Fortunately, good system monitoring is gaining popularity and continues beyond collecting and processing logs. New systems offer the possibility to collect the most important information about them as metrics.
System metrics refer to various types of measurements present within a system. Each resource within the system that can be observed for factors such as performance, availability, reliability, and other characteristics, possesses one or multiple metrics from which data can be gathered.
In Druid, there is an easy way to configure emitting metrics which are fundamental for monitoring query execution and performance, ingestion process, and exceptions. At Druid documentation, you can closely look at every metric type, its dimensions, and a brief description.
These metrics are essential for monitoring the health, performance, and efficiency of Druid clusters, identifying bottlenecks, optimizing configurations, and ensuring the smooth operation of real-time analytics workloads. Additionally, the Druid integration with Grafana allows users to set up alerts based on predefined thresholds for these metrics.
Check our previous tutorial on Integrating Grafana with Druid for detailed guidelines on how to set the environment correctly. In the further part of this article, we will show you sample dashboards that you find useful for basic Druid monitoring.
Used metrics:
The most basic metrics (but extremely useful) are those that return the amount of success, failed, interrupted, or timeout queries. That simple information might be easily used for Druid cluster monitoring.
In Grafana we could display individual values depending on the daytime. Thanks to easily filtering by time, we can show a line graph for a particular time range.
Moreover, Grafana provides a feature to display mathematical expressions on charts. In our case, we wanted to see the rate of success queries. The ratio of positive queries to all gives us more detailed information about query performance.
The number of queries is specific and depends on the system, but the ratio of positive queries should be high no matter the number of queries.
To configure the above chart, you must use the Grafana expression feature available while creating the panel.
Firstly, you have to choose the metrics regarding the number of successful, failed, and interrupted queries. For this, write an appropriate PromQL query to Prometheus.
In the screenshot below you can also notice global Grafana variables such as “Servers” and “Jobs” added for filtering. They are not required to gain the successful query rate panel.
The expression down below shows how to calculate success query rates.

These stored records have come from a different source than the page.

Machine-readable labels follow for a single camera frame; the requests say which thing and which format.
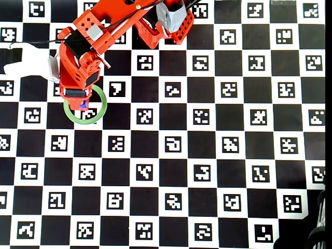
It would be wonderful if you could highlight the thin black camera cable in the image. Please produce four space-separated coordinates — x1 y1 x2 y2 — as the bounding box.
9 24 125 50

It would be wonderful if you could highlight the black camera stand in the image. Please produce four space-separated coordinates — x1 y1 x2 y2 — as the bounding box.
306 181 327 249

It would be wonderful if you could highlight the green ring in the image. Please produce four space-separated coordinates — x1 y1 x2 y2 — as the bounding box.
63 84 107 125

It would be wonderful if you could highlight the black white marker mat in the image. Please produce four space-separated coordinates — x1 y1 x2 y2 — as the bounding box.
0 0 326 249

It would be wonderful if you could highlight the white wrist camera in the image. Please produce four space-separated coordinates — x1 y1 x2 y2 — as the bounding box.
3 43 62 83

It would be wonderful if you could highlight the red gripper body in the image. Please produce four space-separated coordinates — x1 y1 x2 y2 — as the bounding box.
58 44 102 99

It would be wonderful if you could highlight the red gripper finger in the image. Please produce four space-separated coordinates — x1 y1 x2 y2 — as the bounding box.
63 88 92 112

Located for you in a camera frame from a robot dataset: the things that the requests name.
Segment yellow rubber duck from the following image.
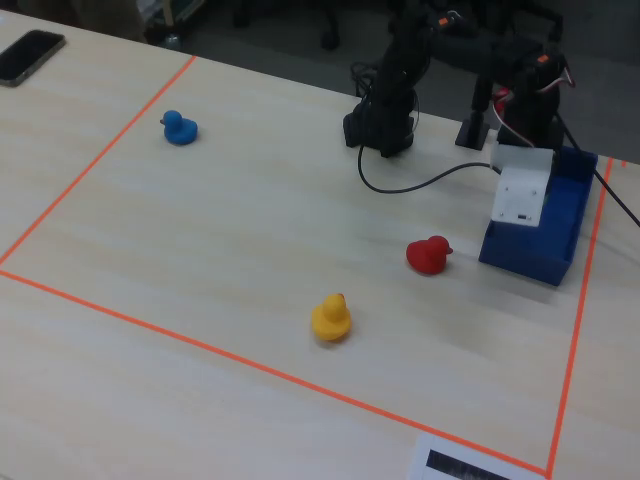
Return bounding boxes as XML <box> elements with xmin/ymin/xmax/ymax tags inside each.
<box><xmin>310</xmin><ymin>292</ymin><xmax>353</xmax><ymax>343</ymax></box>

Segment blue plastic box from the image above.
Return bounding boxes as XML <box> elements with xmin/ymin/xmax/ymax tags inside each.
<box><xmin>477</xmin><ymin>146</ymin><xmax>599</xmax><ymax>287</ymax></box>

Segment orange tape strip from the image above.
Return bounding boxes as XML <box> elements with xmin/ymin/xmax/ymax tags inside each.
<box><xmin>0</xmin><ymin>269</ymin><xmax>550</xmax><ymax>476</ymax></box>
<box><xmin>545</xmin><ymin>156</ymin><xmax>614</xmax><ymax>477</ymax></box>
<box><xmin>0</xmin><ymin>55</ymin><xmax>198</xmax><ymax>266</ymax></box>

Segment white red servo wires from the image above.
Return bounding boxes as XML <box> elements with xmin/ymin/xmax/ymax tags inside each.
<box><xmin>490</xmin><ymin>54</ymin><xmax>576</xmax><ymax>149</ymax></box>

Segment black camera cable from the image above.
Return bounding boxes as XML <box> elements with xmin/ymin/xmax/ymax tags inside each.
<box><xmin>356</xmin><ymin>144</ymin><xmax>496</xmax><ymax>195</ymax></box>

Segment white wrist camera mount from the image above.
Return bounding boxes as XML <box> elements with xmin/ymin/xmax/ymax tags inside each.
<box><xmin>489</xmin><ymin>142</ymin><xmax>557</xmax><ymax>229</ymax></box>

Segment blue rubber duck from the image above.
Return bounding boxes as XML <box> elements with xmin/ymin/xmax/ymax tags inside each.
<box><xmin>159</xmin><ymin>109</ymin><xmax>199</xmax><ymax>147</ymax></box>

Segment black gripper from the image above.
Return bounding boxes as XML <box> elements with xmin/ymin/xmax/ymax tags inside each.
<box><xmin>497</xmin><ymin>47</ymin><xmax>569</xmax><ymax>151</ymax></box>

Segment red rubber duck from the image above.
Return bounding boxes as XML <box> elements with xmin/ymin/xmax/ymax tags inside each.
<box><xmin>405</xmin><ymin>235</ymin><xmax>454</xmax><ymax>276</ymax></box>

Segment black smartphone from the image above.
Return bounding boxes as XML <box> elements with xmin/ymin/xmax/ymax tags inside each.
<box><xmin>0</xmin><ymin>29</ymin><xmax>67</xmax><ymax>89</ymax></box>

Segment black table clamp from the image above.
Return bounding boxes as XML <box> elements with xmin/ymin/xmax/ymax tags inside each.
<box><xmin>454</xmin><ymin>74</ymin><xmax>492</xmax><ymax>150</ymax></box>

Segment white paper label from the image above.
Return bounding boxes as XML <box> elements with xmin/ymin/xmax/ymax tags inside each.
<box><xmin>405</xmin><ymin>432</ymin><xmax>546</xmax><ymax>480</ymax></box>

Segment black power cable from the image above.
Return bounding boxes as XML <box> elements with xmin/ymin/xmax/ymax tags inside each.
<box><xmin>553</xmin><ymin>112</ymin><xmax>640</xmax><ymax>226</ymax></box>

Remember to disable all queries despite the expression with the final result.
Used metrics:
Druid enables two query caching types: caching per-segment or caching whole-query. Regardless of the used type, we want to check whether our caching is effective. Druid might collect caching metrics as delta or total type. The difference between them is significant and we have to be careful during the query to choose the correct one. The delta metrics type collects caching metrics since the last emission while the total metrics type collects the total cache metrics values. We can monitor our cache performance while using the druid/query/delta/hitRate metric in the Grafana panel. Take notice to choose delta metric type rather than total one to draw the below chart on your own.
Used metrics:
The average query time of executed queries might show us how good the performance of our queries is, but it’s tough to deduce possible issues without extra details. Grouping time metrics by query type allows seeing the relationship between query type and the average time of executed queries. With that, we can present what kind of queries are executed the longest and are irritating for the customers.
Monitoring Druid in Grafana provides a comprehensive solution for tracking the health, performance, and efficiency of Druid clusters. Users can gain valuable insights into system operations with various metrics available, including query, indexing, coordinator, ingestion, and general health metrics. Grafana's flexibility enables the creation of informative dashboards, allowing users to visualize key metrics such as query success rates, cache hit rates, and query completion times. This integration helps users to optimize configurations, identify bottlenecks, and ensure the smooth operation of real-time analytics workloads in increasingly complex distributed systems.